On 16/05/11 19:16, David Mehler wrote:

Hello, I'm using fail2ban to block bots in conjunction with existing iptables rules. Here's a few rules from my iptables configuration:

# # Set up a temporary pass rule so we don't lock ourselves out when #doing remote ssh iptables -P INPUT ACCEPT

# # flush the current rules iptables -F

# # Allow SSH connections on tcp port 22 iptables -A INPUT -p tcp --dport 22 -j ACCEPT

# # Set default policies for INPUT, FORWARD and OUTPUT chains iptables -P INPUT DROP iptables -P FORWARD DROP iptables -P OUTPUT ACCEPT

iptables -A INPUT -s 202.0.0.0/8 -j DROP

This morning the ssh fail2ban jail blocked this:

202.205.176.125

and the email sent gave me this ip range: inetnum: 202.205.176.0 - 202.205.191.255

That shouldn't have even been seen it should have been blocked by the 202/8 drop rule before fail2ban even saw it. Is that not so?
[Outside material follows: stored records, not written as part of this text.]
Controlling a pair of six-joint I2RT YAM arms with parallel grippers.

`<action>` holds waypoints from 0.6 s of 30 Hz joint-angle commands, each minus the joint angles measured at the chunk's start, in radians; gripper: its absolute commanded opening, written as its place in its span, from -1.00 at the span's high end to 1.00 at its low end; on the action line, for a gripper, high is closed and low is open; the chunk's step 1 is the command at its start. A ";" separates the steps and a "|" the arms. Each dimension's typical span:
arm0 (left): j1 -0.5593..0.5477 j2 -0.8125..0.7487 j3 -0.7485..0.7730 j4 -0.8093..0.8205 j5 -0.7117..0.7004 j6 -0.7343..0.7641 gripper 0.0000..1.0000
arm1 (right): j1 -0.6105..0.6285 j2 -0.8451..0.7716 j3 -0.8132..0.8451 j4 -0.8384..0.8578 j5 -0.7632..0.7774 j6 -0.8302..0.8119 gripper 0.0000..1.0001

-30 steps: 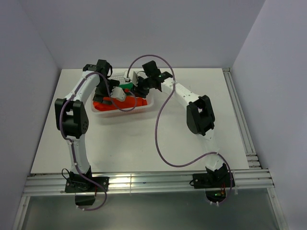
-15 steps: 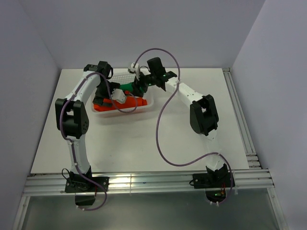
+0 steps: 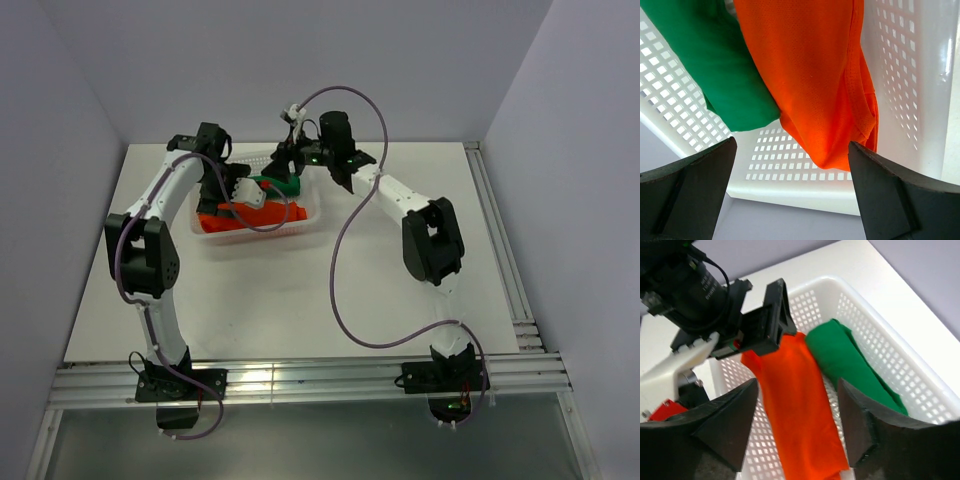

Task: Roll the t-shirts
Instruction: Place the rolled tshirt into the container

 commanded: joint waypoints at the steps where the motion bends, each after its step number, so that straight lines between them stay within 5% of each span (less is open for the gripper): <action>1: 0.005 -0.059 -0.017 0.009 0.033 -0.012 -0.99 | 0.026 0.019 0.029 0.092 -0.016 0.119 -0.39; 4: 0.006 -0.063 -0.026 0.019 0.030 -0.018 -0.99 | 0.026 0.043 0.029 0.169 -0.056 0.260 -0.02; 5: 0.009 -0.064 -0.023 0.018 0.035 -0.018 -0.99 | 0.027 0.057 0.019 0.239 -0.067 0.340 0.27; 8: 0.014 -0.070 -0.026 0.022 0.041 -0.018 -0.99 | 0.030 0.086 0.020 0.313 -0.038 0.455 0.66; 9: 0.016 -0.073 -0.032 0.029 0.044 -0.018 -0.99 | 0.031 0.096 0.029 0.310 -0.023 0.475 0.96; 18: 0.039 -0.110 -0.071 0.068 0.073 -0.013 -0.99 | 0.050 0.154 0.061 0.355 0.023 0.722 1.00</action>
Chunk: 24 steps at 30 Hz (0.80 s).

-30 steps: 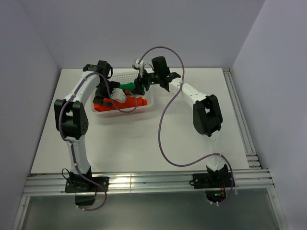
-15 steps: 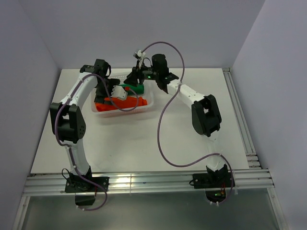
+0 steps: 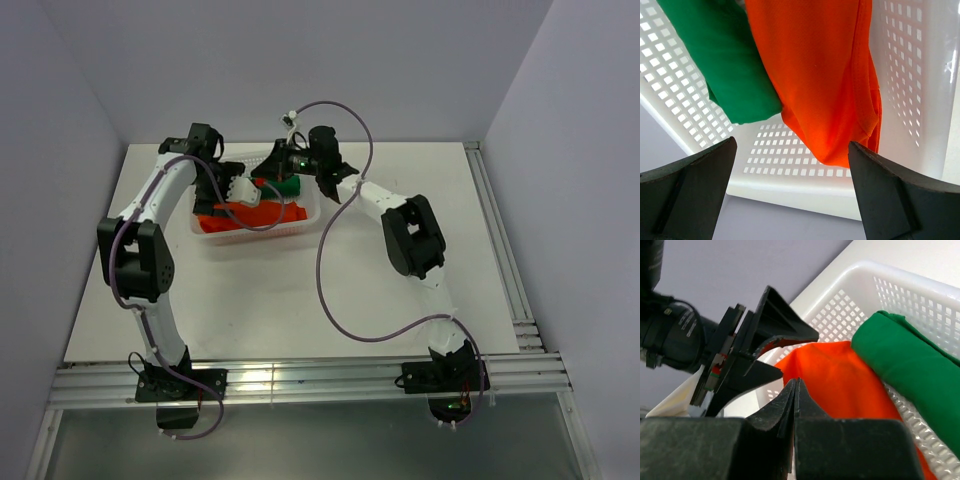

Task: Roll the t-shirts
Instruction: Place the rolled tshirt into the container

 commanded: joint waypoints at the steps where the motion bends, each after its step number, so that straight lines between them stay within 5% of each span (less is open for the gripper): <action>1: 0.009 -0.069 -0.021 0.021 0.044 -0.009 -0.99 | 0.027 0.002 0.052 0.079 0.051 0.127 1.00; 12: 0.018 -0.092 -0.055 0.044 0.052 -0.017 -0.99 | 0.128 0.082 0.138 -0.147 0.152 0.337 1.00; 24: 0.022 -0.090 -0.053 0.044 0.057 -0.016 -0.99 | 0.179 0.178 0.257 -0.299 0.207 0.341 1.00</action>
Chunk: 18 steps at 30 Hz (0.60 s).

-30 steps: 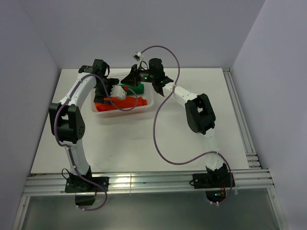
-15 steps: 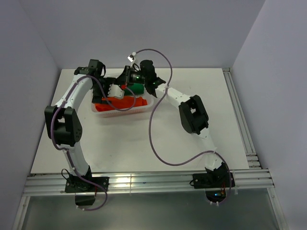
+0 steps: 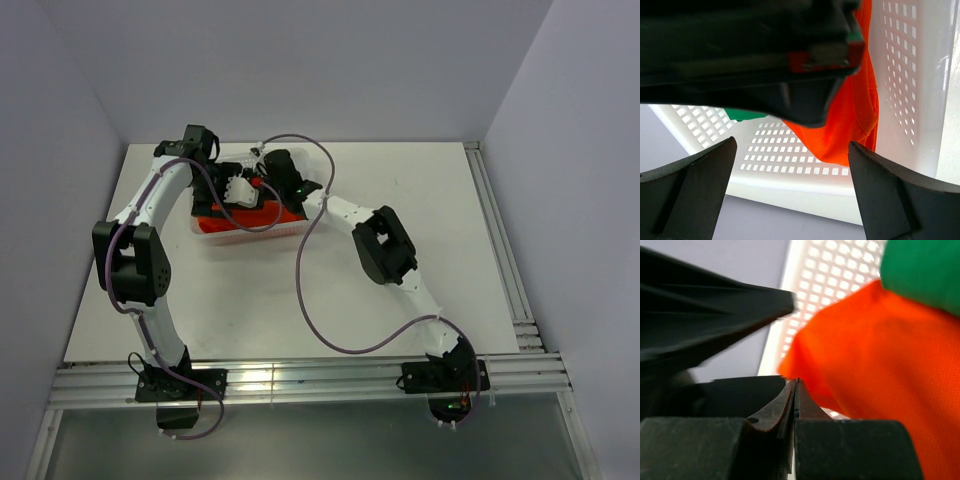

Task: Roll the t-shirts
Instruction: Place the rolled tshirt into the container

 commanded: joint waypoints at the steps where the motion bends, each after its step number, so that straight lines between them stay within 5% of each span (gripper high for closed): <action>1: 0.003 -0.047 0.002 0.005 0.028 -0.008 -0.99 | 0.016 0.021 0.084 -0.040 0.027 0.009 1.00; 18: 0.003 -0.029 0.025 0.005 0.034 -0.011 -0.99 | 0.062 0.173 0.263 -0.039 -0.048 0.130 1.00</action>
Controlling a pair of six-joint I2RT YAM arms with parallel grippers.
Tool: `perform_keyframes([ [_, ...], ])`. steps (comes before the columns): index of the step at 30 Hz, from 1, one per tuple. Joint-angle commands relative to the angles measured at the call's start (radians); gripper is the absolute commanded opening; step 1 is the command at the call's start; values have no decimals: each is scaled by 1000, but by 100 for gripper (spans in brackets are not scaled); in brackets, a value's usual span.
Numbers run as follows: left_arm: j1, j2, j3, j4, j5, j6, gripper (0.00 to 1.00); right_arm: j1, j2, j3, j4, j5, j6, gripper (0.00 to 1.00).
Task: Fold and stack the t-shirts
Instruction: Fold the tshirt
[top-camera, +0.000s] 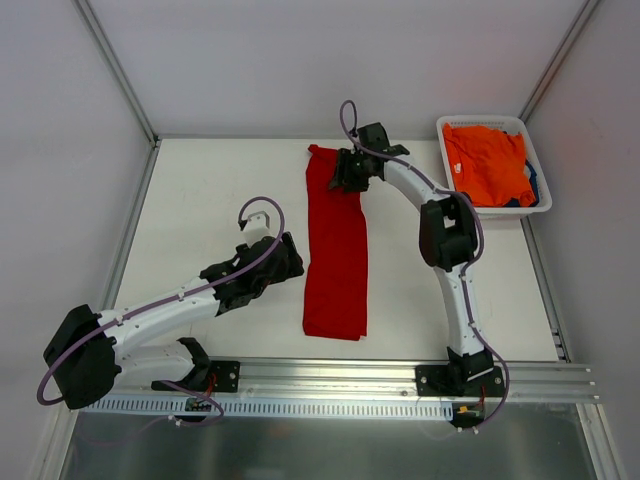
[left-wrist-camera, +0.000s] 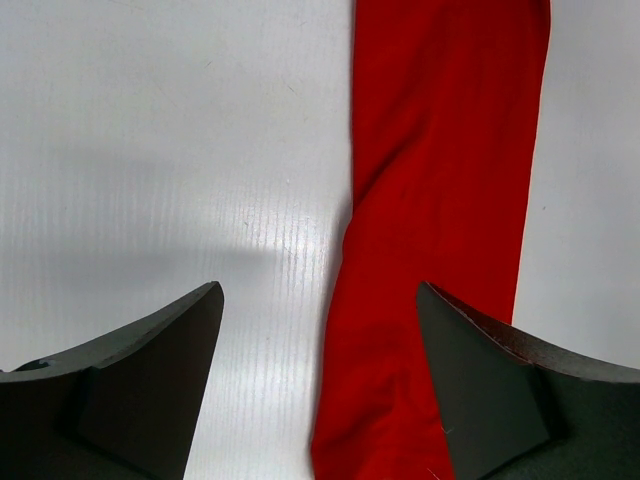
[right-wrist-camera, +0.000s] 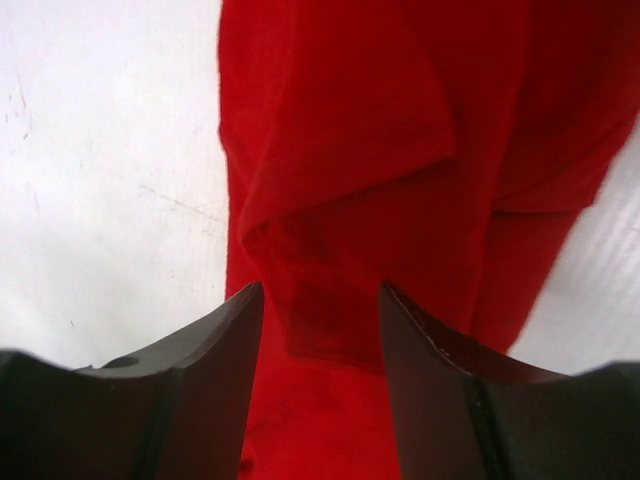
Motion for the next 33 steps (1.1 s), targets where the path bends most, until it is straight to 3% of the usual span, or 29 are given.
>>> perform_keyframes([
  [1, 10, -13, 13, 5, 1, 0, 79, -35, -35, 71, -15, 17, -15, 53],
  [13, 10, 20, 21, 6, -2, 6, 79, -75, 42, 157, 56, 14, 6, 48],
  [33, 11, 39, 16, 6, -5, 6, 79, -79, 88, 160, 131, 8, 11, 38],
])
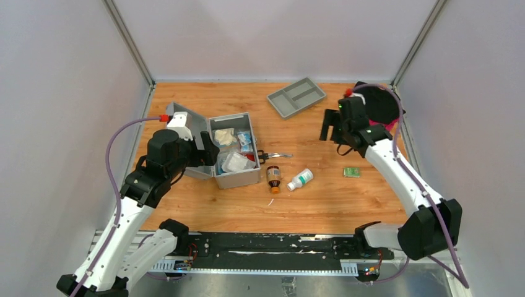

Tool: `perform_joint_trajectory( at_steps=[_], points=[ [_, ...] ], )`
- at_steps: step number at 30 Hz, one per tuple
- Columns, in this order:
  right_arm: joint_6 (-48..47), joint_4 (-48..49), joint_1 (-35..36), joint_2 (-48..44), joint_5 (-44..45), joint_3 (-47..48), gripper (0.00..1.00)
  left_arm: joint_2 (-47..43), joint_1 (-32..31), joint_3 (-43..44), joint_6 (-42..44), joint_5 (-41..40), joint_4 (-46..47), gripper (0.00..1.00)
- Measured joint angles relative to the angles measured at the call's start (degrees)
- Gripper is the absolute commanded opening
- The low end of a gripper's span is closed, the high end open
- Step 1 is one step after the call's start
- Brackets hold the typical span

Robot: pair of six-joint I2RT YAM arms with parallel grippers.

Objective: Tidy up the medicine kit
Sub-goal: Pick up the medical item at the center of the board.

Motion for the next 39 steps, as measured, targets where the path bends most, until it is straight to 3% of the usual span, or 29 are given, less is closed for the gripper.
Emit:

Suggestions welcome. Thanks. Dave.

Rules within a chain are evaluated in order, start to finish. In your INPUT chain you ACCEPT tcp connections on port 22 (SSH) *before* you DROP all traffic from 202.0.0.0/8. That is why fail2ban is seeing it.

If that is not the intention then reverse the (relative) order of the two rules within your script. Just be careful not to lock yourself out if working remotely.